Deux entraves méchantes à la circulation en quatre jours lui sont reprochées.

L. C.
Anthony tente de semer la police... pour éviter de retourner dans sa cellule après un congé pénitentiaire!

Le jeune homme, bientôt 30 ans, est déjà à fond de peine jusqu'en 2030 pour plusieurs condamnations, notamment pour rébellion et des entraves méchantes à la circulation. Compte tenu de son casier judiciaire, Anthony n'a d'ailleurs plus le droit à des mesures de faveur. Au lieu d'arrêter les conneries pour enfin se tenir à carreau, ce dernier s'est encore distingué de la plus mauvaise des manières avec la police, en l'espace de quelques jours.

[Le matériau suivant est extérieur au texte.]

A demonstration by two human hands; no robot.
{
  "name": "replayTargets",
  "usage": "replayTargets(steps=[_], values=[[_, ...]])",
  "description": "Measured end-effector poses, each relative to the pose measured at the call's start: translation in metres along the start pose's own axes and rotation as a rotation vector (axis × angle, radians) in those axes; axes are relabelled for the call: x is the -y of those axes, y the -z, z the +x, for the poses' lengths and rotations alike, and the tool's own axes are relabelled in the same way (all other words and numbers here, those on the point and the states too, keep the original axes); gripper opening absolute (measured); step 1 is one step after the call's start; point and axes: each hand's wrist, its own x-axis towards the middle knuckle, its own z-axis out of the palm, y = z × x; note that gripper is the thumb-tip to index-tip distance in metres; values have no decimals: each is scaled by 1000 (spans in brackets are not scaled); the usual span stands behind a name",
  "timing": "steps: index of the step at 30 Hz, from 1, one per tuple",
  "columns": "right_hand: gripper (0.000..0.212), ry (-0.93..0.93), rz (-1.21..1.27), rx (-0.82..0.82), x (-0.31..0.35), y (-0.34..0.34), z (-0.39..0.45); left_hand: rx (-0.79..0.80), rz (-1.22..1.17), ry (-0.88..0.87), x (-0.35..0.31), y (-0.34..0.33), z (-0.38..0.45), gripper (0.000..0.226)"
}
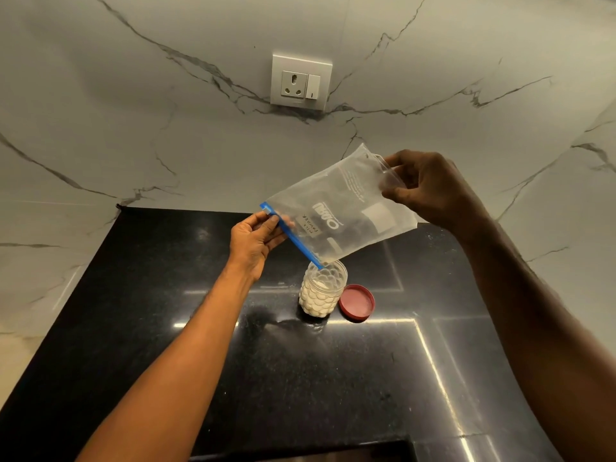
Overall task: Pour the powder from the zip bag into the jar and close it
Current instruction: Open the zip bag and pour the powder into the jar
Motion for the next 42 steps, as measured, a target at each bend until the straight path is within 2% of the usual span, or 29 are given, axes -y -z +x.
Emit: replayTargets(steps=[12,18,22,26,42], values=[[17,46,-2,-37,1,0,2,9,4,8,5,4,3,18],[19,64,21,-77,1,-1,0,13,-2,25,9,5,4,20],[19,84,-20,-31,1,-8,-2,-3,-8,30,12,5,3,18],[20,73,18,-130,0,-7,-1,13,6,34,13,6,2,18],[20,92,17,-157,1,-8,-6,6,5,57,20,9,-1,18]])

Tout d'abord, le 3 novembre dernier, Anthony est pris en chasse par la police à Manage au volant d'un véhicule que lui a prêté un ami. Ayant obtenu une permission de sortie de la prison, le prévenu profite de la vie extérieure. Il abuse même de la situation et refuse coûte que coûte de retourner en prison et de mettre fin à son congé pénitentiaire. Pour éviter de se faire pincer, Anthony roule à vive allure, emprunte des sens interdits et des ronds-points à contresens.

À deux doigts d'une tentative de meurtre Bis repetita à peine quatre jours après cette première entrave méchante à la circulation. Dans Anderlues, Anthony est coursé par la police. Un des motards tente tant bien que mal de l'arrêter. Mais le Fangio de la route se défend et essaye carrément de percuter le motard. "J'avais peur qu'il me tire dessus. Alors, j'ai voulu passer devant lui", prétend Anthony, qui jure ne pas avoir voulu percuter le motard et qui a échappé de peu à une prévention de tentative de meurtre.

Accidenté, Anthony a finalement été appréhendé par les services spéciaux de la zone de police de Châtelet. Pour le substitut Vervaeren, il n'est plus question de laisser la moindre chance au prévenu, même si ce dernier prétend "avoir enfin compris les choses et vouloir changer grâce à sa compagne." Six ans de prison sont requis.

À la défense, Me Martines a tenté le coup de la peine de travail déjà obtenue dans un dossier différent et une situation judiciaire similaire devant une autre chambre. Jugement le 24 février.